Whichever hypothesis proves true, Earth would have experienced the same impact history. But on our living planet, the evidence would have been erased by all the major geologic changes in the ensuring 3.9 billion years -- such as continent formation, mountain formation, oceans and volcanoes.
Zeigler points out that life on Earth seems to have begun shortly (in geologic time) after the putative event, about 3.8 billion years ago. The earliest life forms seem to have developed at very high temperatures, and Earth would be very hot indeed after a major bombardment.
MoonRise: a project with many partners
NASA has awarded the MoonRise team $3.3 million to complete plans for the missions this year. The team is quite large. The Jet Propulsion Laboratory in Pasadena will be in charge of the engineering. A number of other labs, both national and international, will do sample handling and analysis.
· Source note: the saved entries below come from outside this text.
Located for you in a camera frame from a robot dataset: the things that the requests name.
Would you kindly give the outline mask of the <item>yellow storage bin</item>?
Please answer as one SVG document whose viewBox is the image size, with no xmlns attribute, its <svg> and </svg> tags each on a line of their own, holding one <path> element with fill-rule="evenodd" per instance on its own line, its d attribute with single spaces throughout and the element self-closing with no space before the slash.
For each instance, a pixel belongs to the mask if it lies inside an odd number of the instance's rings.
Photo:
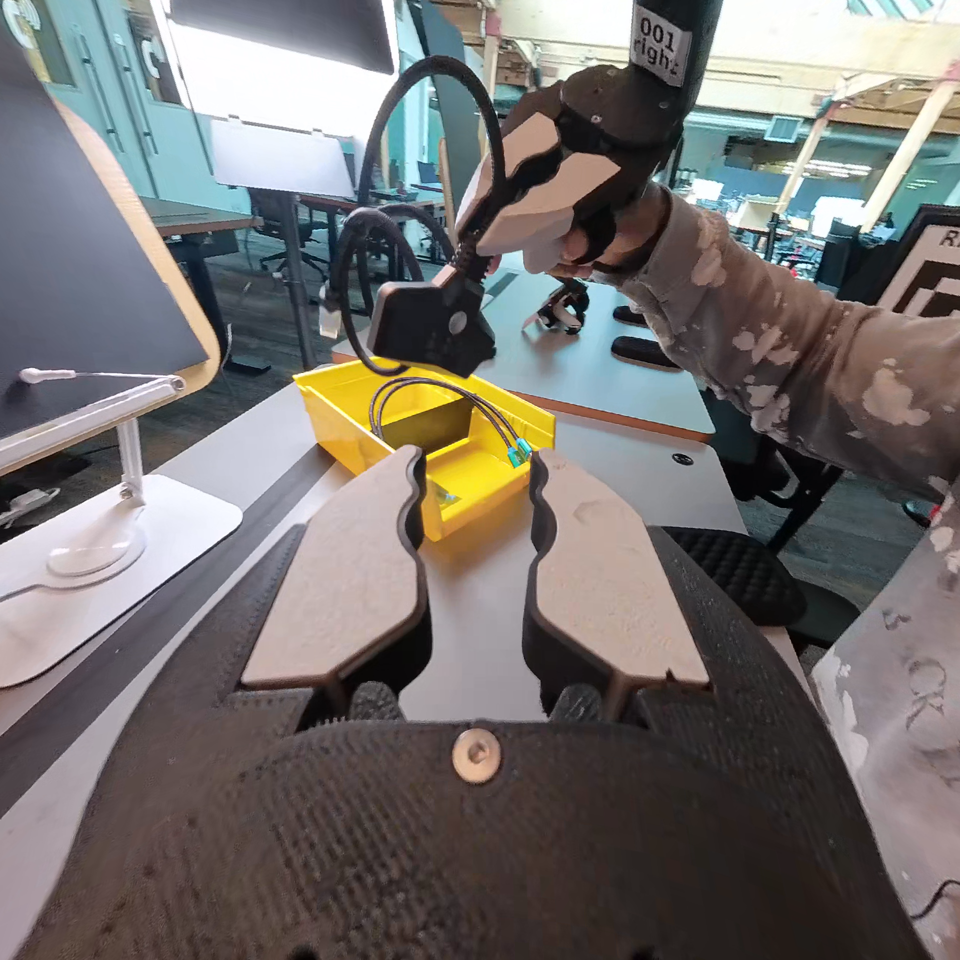
<svg viewBox="0 0 960 960">
<path fill-rule="evenodd" d="M 354 475 L 397 451 L 371 433 L 368 407 L 374 391 L 399 376 L 444 379 L 473 391 L 506 414 L 534 452 L 555 447 L 554 414 L 476 376 L 462 379 L 413 366 L 403 374 L 383 377 L 360 361 L 298 374 L 294 382 L 318 444 Z M 404 388 L 388 400 L 382 422 L 456 399 L 460 397 L 436 387 Z M 428 491 L 421 515 L 426 537 L 435 543 L 486 517 L 529 484 L 531 460 L 514 468 L 506 444 L 475 409 L 467 439 L 437 453 L 423 454 Z"/>
</svg>

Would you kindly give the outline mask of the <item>black hdmi adapter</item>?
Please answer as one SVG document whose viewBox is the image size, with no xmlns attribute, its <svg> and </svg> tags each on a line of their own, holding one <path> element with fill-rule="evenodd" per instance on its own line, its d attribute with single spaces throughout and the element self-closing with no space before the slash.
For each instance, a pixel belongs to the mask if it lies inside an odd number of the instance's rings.
<svg viewBox="0 0 960 960">
<path fill-rule="evenodd" d="M 378 291 L 366 335 L 370 354 L 469 378 L 497 355 L 482 315 L 483 287 L 470 280 L 388 282 Z"/>
</svg>

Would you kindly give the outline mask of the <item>black framed tag sign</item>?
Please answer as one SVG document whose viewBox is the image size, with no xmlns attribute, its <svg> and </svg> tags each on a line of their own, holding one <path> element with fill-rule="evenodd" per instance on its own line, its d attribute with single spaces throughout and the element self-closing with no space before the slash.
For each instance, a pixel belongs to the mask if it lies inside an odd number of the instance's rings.
<svg viewBox="0 0 960 960">
<path fill-rule="evenodd" d="M 914 318 L 959 317 L 959 207 L 923 204 L 896 245 L 875 305 Z"/>
</svg>

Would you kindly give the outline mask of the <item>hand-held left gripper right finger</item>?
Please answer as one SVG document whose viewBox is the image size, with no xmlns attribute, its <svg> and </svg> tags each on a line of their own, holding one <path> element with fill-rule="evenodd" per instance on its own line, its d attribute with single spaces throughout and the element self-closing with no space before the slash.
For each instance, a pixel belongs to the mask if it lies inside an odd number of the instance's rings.
<svg viewBox="0 0 960 960">
<path fill-rule="evenodd" d="M 642 517 L 554 449 L 530 462 L 533 507 L 522 654 L 544 709 L 593 688 L 618 719 L 641 690 L 708 691 L 711 680 Z"/>
</svg>

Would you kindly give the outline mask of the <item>lit studio light panel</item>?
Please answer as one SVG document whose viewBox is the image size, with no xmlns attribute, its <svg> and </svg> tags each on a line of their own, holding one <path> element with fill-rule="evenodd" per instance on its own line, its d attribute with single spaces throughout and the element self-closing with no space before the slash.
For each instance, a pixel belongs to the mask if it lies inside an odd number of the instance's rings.
<svg viewBox="0 0 960 960">
<path fill-rule="evenodd" d="M 188 106 L 208 117 L 223 186 L 287 203 L 285 278 L 301 363 L 318 365 L 291 204 L 301 194 L 355 198 L 356 166 L 376 151 L 375 116 L 397 78 L 393 2 L 154 2 Z"/>
</svg>

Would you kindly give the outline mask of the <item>black handled device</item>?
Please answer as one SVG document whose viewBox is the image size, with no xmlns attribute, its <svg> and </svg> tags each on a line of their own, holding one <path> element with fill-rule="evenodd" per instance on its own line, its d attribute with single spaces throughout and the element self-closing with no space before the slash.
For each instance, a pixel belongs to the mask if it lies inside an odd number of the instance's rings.
<svg viewBox="0 0 960 960">
<path fill-rule="evenodd" d="M 586 282 L 576 278 L 564 279 L 536 311 L 523 321 L 521 330 L 553 331 L 576 337 L 586 323 L 590 304 Z"/>
</svg>

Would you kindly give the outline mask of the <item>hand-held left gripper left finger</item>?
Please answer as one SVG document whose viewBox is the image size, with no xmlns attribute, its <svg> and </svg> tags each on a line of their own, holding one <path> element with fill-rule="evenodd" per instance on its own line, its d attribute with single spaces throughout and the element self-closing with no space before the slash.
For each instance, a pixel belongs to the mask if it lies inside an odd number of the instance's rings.
<svg viewBox="0 0 960 960">
<path fill-rule="evenodd" d="M 426 669 L 426 455 L 402 446 L 306 523 L 241 674 L 245 690 L 315 690 L 338 713 L 367 682 L 399 696 Z"/>
</svg>

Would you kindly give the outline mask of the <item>person's right forearm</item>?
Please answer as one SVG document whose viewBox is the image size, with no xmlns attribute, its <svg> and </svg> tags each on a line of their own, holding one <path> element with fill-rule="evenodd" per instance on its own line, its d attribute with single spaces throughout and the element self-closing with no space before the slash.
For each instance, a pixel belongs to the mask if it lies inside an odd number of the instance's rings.
<svg viewBox="0 0 960 960">
<path fill-rule="evenodd" d="M 958 318 L 839 300 L 738 244 L 719 214 L 670 199 L 638 269 L 594 281 L 627 297 L 666 355 L 756 433 L 917 494 L 950 491 Z"/>
</svg>

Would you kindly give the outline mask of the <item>wooden desk black legs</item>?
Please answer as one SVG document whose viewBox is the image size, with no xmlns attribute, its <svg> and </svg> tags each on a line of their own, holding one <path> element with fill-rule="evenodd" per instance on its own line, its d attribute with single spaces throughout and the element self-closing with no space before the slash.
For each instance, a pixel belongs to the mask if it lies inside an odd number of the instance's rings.
<svg viewBox="0 0 960 960">
<path fill-rule="evenodd" d="M 349 198 L 309 194 L 300 194 L 296 199 L 307 210 L 318 212 L 325 217 L 328 252 L 331 256 L 334 256 L 337 252 L 340 233 L 339 218 L 346 219 L 354 210 L 361 207 L 362 203 Z M 417 194 L 398 196 L 388 191 L 374 191 L 371 194 L 371 199 L 365 201 L 363 206 L 382 208 L 391 204 L 413 206 L 432 214 L 442 224 L 445 222 L 443 204 L 435 202 L 434 198 L 419 198 Z"/>
<path fill-rule="evenodd" d="M 270 364 L 234 355 L 232 331 L 222 316 L 208 266 L 211 258 L 238 253 L 237 232 L 262 226 L 262 219 L 167 199 L 139 199 L 174 261 L 186 271 L 187 281 L 216 334 L 221 367 L 251 377 L 268 373 Z"/>
</svg>

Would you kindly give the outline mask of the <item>thin cable green plugs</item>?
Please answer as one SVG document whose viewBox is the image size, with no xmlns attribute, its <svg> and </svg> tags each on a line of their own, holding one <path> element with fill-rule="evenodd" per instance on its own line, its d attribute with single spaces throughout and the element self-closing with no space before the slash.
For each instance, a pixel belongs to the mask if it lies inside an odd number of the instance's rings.
<svg viewBox="0 0 960 960">
<path fill-rule="evenodd" d="M 385 439 L 382 418 L 387 402 L 400 390 L 413 386 L 436 387 L 467 400 L 471 407 L 492 425 L 494 431 L 504 442 L 507 447 L 508 460 L 515 469 L 530 462 L 534 448 L 525 438 L 522 438 L 506 414 L 479 393 L 438 377 L 400 375 L 389 378 L 384 385 L 376 388 L 367 407 L 369 431 L 373 436 L 380 440 Z"/>
</svg>

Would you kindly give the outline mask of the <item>person's right hand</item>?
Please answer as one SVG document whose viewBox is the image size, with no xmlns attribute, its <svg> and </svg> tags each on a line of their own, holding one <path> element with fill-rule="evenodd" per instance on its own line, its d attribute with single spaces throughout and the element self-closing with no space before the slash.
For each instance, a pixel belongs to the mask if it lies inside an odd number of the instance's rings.
<svg viewBox="0 0 960 960">
<path fill-rule="evenodd" d="M 587 257 L 592 241 L 586 223 L 575 222 L 562 237 L 558 262 L 546 270 L 547 274 L 562 280 L 585 280 L 594 275 L 615 278 L 635 272 L 666 228 L 671 207 L 669 190 L 649 182 L 643 192 L 616 211 L 616 232 L 595 258 Z"/>
</svg>

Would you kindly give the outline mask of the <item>black office chair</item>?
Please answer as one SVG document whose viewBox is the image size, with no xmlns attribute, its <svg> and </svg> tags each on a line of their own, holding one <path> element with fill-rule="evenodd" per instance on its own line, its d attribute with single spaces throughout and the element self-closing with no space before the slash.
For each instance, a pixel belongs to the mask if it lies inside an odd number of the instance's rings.
<svg viewBox="0 0 960 960">
<path fill-rule="evenodd" d="M 790 450 L 773 438 L 756 433 L 750 417 L 709 390 L 701 399 L 714 432 L 709 441 L 735 499 L 760 500 L 786 511 L 784 522 L 766 542 L 774 556 L 814 516 L 842 470 Z M 859 609 L 845 597 L 822 586 L 797 581 L 804 597 L 804 614 L 786 630 L 798 656 L 808 650 L 828 650 L 859 617 Z"/>
<path fill-rule="evenodd" d="M 249 188 L 247 193 L 251 214 L 260 221 L 260 225 L 254 228 L 255 231 L 261 236 L 274 239 L 281 244 L 279 252 L 259 260 L 259 268 L 264 273 L 288 278 L 290 276 L 290 255 L 287 252 L 285 226 L 287 202 L 282 194 L 276 191 Z M 321 229 L 322 225 L 316 220 L 316 215 L 311 210 L 307 211 L 308 217 L 306 220 L 300 218 L 299 207 L 296 204 L 291 203 L 291 210 L 294 212 L 299 258 L 304 265 L 314 269 L 326 281 L 329 278 L 330 261 L 311 254 L 306 249 L 307 244 L 313 241 L 314 234 Z"/>
</svg>

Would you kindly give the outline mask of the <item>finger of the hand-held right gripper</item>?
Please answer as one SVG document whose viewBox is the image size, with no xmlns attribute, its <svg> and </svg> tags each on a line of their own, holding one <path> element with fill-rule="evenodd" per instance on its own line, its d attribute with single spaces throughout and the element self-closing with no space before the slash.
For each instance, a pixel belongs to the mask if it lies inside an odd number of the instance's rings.
<svg viewBox="0 0 960 960">
<path fill-rule="evenodd" d="M 477 241 L 476 253 L 491 258 L 562 238 L 571 229 L 577 204 L 606 187 L 619 172 L 618 164 L 604 155 L 571 153 L 550 179 L 496 213 Z"/>
<path fill-rule="evenodd" d="M 494 186 L 493 152 L 489 151 L 475 169 L 466 186 L 457 211 L 457 234 L 473 231 L 484 215 L 497 215 L 499 210 L 518 200 L 530 186 L 543 183 L 550 167 L 561 156 L 561 138 L 554 121 L 535 112 L 511 132 L 504 134 L 505 186 Z"/>
</svg>
Washington University will do what it is famous for: Researchers will determine the chemical composition and structure of the rocks, using a neutron activation technique honed to perfection by Korotev, especially for lunar samples, and the electron microprobe used in the photo at right. The WU labs can process lots of samples, determining their chemistry and mineralogy, and sending selected ones on to other labs for age determinations.
And in the future?
Jolliff, Korotev, Zeigler and Carpenter may not have been junior space cadets, but clearly they are all interested in human exploration of the Moon and other planets. As Jolliff put it, "We want to be at the cutting edge of science in use and development of space resources. We would like to see humans living and working on the moon to improve life on Earth."
Although mining the moon for natural resources would be just too expensive, it has been suggested that the moon could be used for Earth's energy. One idea: Solar panels would be about 10 times more efficient on the moon, and the energy could be converted to microwaves and beamed back to Earth.
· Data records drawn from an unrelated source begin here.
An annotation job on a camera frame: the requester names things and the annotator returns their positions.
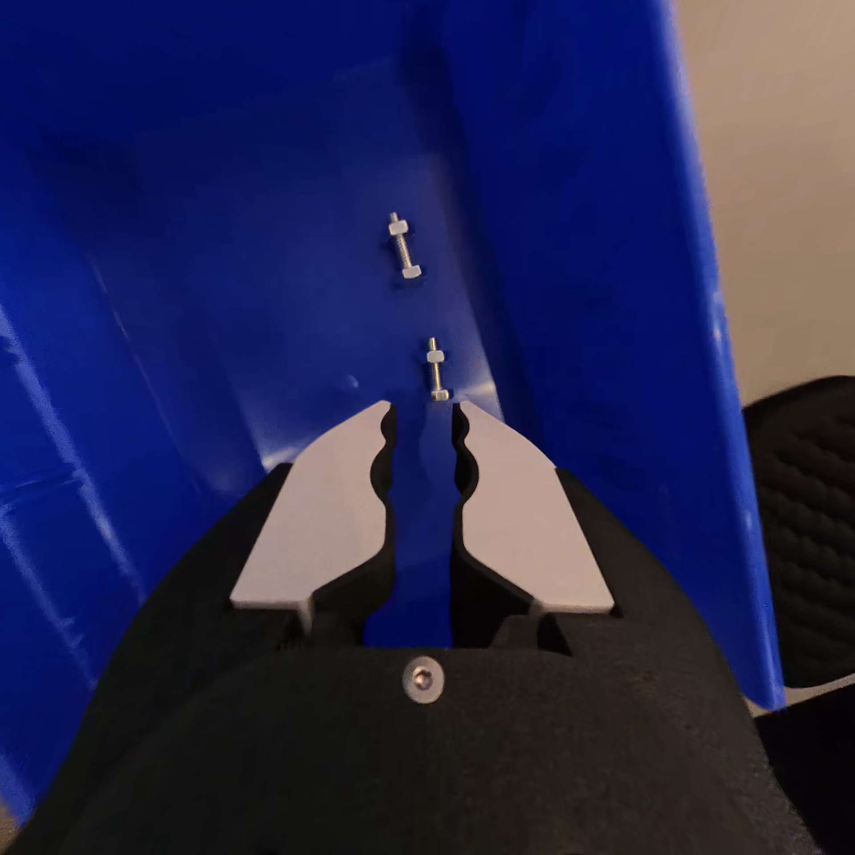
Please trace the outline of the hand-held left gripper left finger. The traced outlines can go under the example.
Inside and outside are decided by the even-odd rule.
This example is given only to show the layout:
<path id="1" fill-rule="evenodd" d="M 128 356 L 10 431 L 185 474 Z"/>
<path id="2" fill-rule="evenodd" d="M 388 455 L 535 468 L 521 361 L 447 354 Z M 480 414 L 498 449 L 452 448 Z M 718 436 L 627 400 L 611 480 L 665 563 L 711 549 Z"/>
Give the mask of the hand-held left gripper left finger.
<path id="1" fill-rule="evenodd" d="M 380 400 L 296 458 L 232 591 L 235 610 L 292 613 L 305 637 L 362 643 L 396 580 L 396 406 Z"/>

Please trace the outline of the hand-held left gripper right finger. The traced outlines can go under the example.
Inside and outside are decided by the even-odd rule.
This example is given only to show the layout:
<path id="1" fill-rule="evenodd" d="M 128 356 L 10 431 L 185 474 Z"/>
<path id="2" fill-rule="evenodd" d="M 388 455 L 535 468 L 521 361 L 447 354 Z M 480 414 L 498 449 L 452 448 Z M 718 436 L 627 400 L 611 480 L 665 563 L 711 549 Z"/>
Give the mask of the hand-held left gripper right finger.
<path id="1" fill-rule="evenodd" d="M 452 412 L 454 646 L 490 646 L 509 618 L 608 615 L 614 597 L 564 491 L 534 443 L 470 401 Z"/>

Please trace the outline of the silver hex bolt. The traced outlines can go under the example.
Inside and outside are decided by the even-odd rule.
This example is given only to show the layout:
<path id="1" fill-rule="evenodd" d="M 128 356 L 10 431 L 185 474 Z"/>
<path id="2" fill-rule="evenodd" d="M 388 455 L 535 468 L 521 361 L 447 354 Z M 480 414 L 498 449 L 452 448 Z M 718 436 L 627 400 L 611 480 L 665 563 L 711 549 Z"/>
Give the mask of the silver hex bolt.
<path id="1" fill-rule="evenodd" d="M 438 341 L 438 339 L 436 337 L 431 337 L 427 341 L 427 352 L 429 350 L 432 350 L 432 349 L 443 350 L 440 347 L 440 342 Z M 433 364 L 433 365 L 428 364 L 426 362 L 428 379 L 429 379 L 428 380 L 428 382 L 429 382 L 429 394 L 430 394 L 432 401 L 434 401 L 435 403 L 449 402 L 451 397 L 452 397 L 451 392 L 446 387 L 446 385 L 444 384 L 444 381 L 443 381 L 443 373 L 442 373 L 443 369 L 442 369 L 442 367 L 444 365 L 444 362 L 442 364 Z"/>
<path id="2" fill-rule="evenodd" d="M 403 220 L 403 218 L 397 212 L 390 212 L 388 215 L 388 223 L 395 220 Z M 422 278 L 423 275 L 421 266 L 413 260 L 409 243 L 410 235 L 410 224 L 409 231 L 402 236 L 391 237 L 389 234 L 390 243 L 399 264 L 399 272 L 404 281 L 415 281 Z"/>

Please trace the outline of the blue plastic bin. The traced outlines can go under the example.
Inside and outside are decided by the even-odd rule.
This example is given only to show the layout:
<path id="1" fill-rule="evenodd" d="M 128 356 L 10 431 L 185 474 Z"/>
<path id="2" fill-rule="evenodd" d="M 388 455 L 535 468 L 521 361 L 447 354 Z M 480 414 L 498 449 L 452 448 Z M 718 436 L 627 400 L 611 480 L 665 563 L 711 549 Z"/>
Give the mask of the blue plastic bin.
<path id="1" fill-rule="evenodd" d="M 370 644 L 449 641 L 454 400 L 574 473 L 783 705 L 676 2 L 2 2 L 2 805 L 155 585 L 398 409 Z M 404 281 L 397 212 L 422 278 Z"/>
Carpenter points out that the moon could be a proving ground for developing the technology needed for manned exploration of Mars. You can take oxygen and water with you for a "picnic" on the moon. But for a Mars expedition, which requires a minimum 23 months, those necessities will need to be generated on site.
When asked about the future of space studies, Jolliff simply answered, "The more we know, the more questions we will have. We couldn't have proposed MoonRise until we realized that all those Apollo and related impact-melt rocks were the about same age."
Jo Seltzer is a freelance writer with more than 30 years on the research faculty at the Washington University School of Medicine and seven years teaching tech writing at WU's engineering school.